Given their qualifications and skills, Mead is responsible for finance and the operational side of the business, while Marshall is more focused on the agriculture side. He’ll decide what crops we grow, where they go in the field and how many acres we devote to them.
That said, there is a lot of crossover and we’re all very hands-on. At specific times of the year such as planting or harvest, when there’s more work than our six employees can handle, the three of us will get involved.
“We’re not doing sustainability because it’s “cool”, we’re doing it because it’s the right thing to do and it’s best for our business. You just have to look at our performance over the past 25 to 30 years to see that our conservation practices are having a positive impact.”
Mead, what are some of the practices and technologies you use on the farm and why?
Often, we’ll use new practices and innovations to solve a problem. In this part of the world we get up to 60 inches of rain a year which leaves the (fine clay soil) beds we plant our crops on susceptible to erosion. Using cover crops helps us maintain the beds’ integrity and provide a solid structure we can plant into.
We use a lot of precision agriculture, mainly to increase efficiencies. We have little control over the market price for our crops so are always looking for ways to be more cost-efficient. The latest variable rate technologies mean we use less input resources like nutrients and fertilizer because we can pinpoint where on the field they’re needed. We soil sample around a third of our land every year and use the data to guide where we apply fertilizer. This saves money and time. It also makes us more profitable and, because we’re using less chemicals, more sustainable.[Marshall] The ability to gather data and improve is constant. We’re not in control of what new technologies come out but when they’re available and safe, we’ll try them. We’ve been gathering lots of data for several years so our next step will be to look at how we use that data to make even better decisions.

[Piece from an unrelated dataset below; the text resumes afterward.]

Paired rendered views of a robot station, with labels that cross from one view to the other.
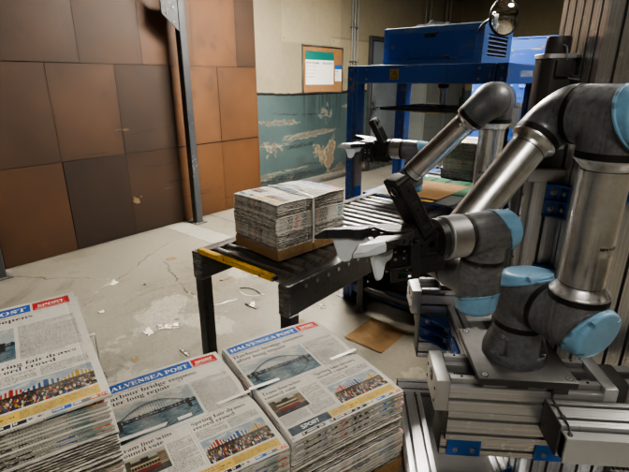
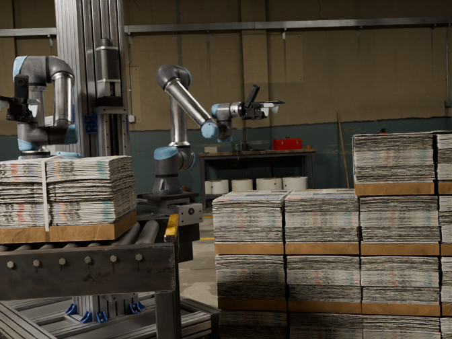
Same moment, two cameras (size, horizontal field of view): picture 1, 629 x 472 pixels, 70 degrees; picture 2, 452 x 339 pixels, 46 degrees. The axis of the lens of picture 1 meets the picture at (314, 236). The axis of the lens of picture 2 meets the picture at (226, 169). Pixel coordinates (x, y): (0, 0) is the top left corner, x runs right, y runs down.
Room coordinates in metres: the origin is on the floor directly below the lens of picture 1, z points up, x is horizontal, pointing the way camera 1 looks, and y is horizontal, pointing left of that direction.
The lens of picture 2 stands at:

Jay, you’ve talked before about respecting the natural habitat. Why is that so important?
Soil scientist and conservationist Aldo Leopold once said that the less aggressive agriculture can be, the more natural capacity there is for nature to revive itself. That told me that less is best. The challenge is meeting the demands of raising a crop and generating revenue while respecting the surrounding landscape for future generations.
We have 20,000 acres of land in total (including 12,000 acres that are farmed) and 40 per cent of that is wildlife habitat. We have riparian areas, managed forest timberland and a very active and growing population of black bears, deer and other species, all of which provides a rich source of natural diversity to our farming operation. It’s a symbiotic relationship and it helps build a healthy environment for agricultural production.
Soil health is also important. Using cover crops or even native vegetation provides a natural, low cost way to get water into the ground and stop it running off. Keeping organic matter on the surface provides a whole world of microorganisms underneath the ground that are beneficial to plants, which helps to stabilize and improve yields without using crop protection products. This is what sustainable, regenerative agriculture is all about.
Jay, what’s next for the farm?
Mead and Marshall are on the edge of making some profound changes that amplify sustainable farming – both economically and environmentally – and go beyond what I, my father-in-law and his father before him achieved. I think biology is going to be a great driving force in their future. It’s such a thrill to watch and be part of it.